Overexpression of miR-3613-3p Induces G0/G1 Cell-Cycle Arrest

To further explore the role of miR-3613-3p in TNBC cell proliferation, we examined the DNA replication and cell cycle in TNBC cells treated with miR-3613-3p mimic. First, flow cytometric detection of the cell cycle exhibited that overexpression of miR-3613-3p significantly augmented the cells in the G0/G1 phase and reduced the cells in the S phase in MDA-MB-231 (Figures 2F, G, Figures S2F, G). Next, EdU incorporation showed that miR-3613-3p overexpression in these cells led to a reduced EdU incorporation (Figures 2H, I, Figures S2H, I), suggesting that DNA replication was decreased during the S phase. No effect was observed on apoptosis when MDA-MB-231 was transfected with miR-3613-3p mimic. We further investigated the response of several major cell cycle regulators that were modulated by the miR-3613-3p overexpression.

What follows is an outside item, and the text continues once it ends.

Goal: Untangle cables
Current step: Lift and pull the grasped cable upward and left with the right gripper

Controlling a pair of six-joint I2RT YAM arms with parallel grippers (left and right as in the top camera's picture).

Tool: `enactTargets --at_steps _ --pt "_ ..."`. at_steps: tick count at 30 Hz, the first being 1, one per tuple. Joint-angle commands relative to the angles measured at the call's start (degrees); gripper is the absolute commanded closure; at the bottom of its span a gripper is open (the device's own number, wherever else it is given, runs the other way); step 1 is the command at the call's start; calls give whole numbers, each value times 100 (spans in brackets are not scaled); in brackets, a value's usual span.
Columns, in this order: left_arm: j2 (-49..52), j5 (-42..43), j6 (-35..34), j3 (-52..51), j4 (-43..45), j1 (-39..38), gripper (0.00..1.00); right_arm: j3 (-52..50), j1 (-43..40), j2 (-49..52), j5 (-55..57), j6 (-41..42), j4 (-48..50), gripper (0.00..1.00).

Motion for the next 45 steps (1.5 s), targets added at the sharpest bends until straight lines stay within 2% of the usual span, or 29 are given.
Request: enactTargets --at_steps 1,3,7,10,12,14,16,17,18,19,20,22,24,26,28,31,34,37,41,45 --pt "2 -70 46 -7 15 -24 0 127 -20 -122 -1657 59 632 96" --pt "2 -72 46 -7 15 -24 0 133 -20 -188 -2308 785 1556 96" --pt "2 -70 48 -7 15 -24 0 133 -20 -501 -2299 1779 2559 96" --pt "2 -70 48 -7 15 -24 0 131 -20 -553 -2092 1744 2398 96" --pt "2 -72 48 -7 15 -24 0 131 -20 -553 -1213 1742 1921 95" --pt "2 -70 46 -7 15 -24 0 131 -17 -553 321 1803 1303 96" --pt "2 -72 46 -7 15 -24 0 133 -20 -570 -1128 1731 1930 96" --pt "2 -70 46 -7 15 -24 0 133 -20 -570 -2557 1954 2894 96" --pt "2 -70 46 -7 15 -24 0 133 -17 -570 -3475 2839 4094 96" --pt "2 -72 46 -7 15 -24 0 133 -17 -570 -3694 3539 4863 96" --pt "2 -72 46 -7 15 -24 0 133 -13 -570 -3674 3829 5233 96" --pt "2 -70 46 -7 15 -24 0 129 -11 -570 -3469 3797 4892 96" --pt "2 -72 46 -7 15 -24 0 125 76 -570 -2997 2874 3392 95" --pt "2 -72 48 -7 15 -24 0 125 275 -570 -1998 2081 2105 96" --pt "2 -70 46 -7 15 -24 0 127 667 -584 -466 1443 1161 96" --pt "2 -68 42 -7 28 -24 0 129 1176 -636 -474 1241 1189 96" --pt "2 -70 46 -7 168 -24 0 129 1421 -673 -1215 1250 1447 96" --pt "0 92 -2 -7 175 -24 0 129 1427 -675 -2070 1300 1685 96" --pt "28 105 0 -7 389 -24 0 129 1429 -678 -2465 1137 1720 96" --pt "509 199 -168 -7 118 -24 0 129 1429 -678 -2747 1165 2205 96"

Positive cell cycle regulators mainly work on the G0/G1 phase, and they include, among others, CCND1, CCND2, CCND3, pRb, p-pRB, c-MYC, CDK4, and CDK6. The overexpression of miR-3613-3p reduced the protein levels of cyclins D1, c-MYC, CDK4, and CDK6 (Figure 2J, Figure S2J). Regulation of these regulators by miR-3613-3p was most likely indirect and reflected its potential in inducing cell-cycle arrest. Therefore, miR-3613-3p might suppress the sustained growth of TNBC cells by regulating cell cycle.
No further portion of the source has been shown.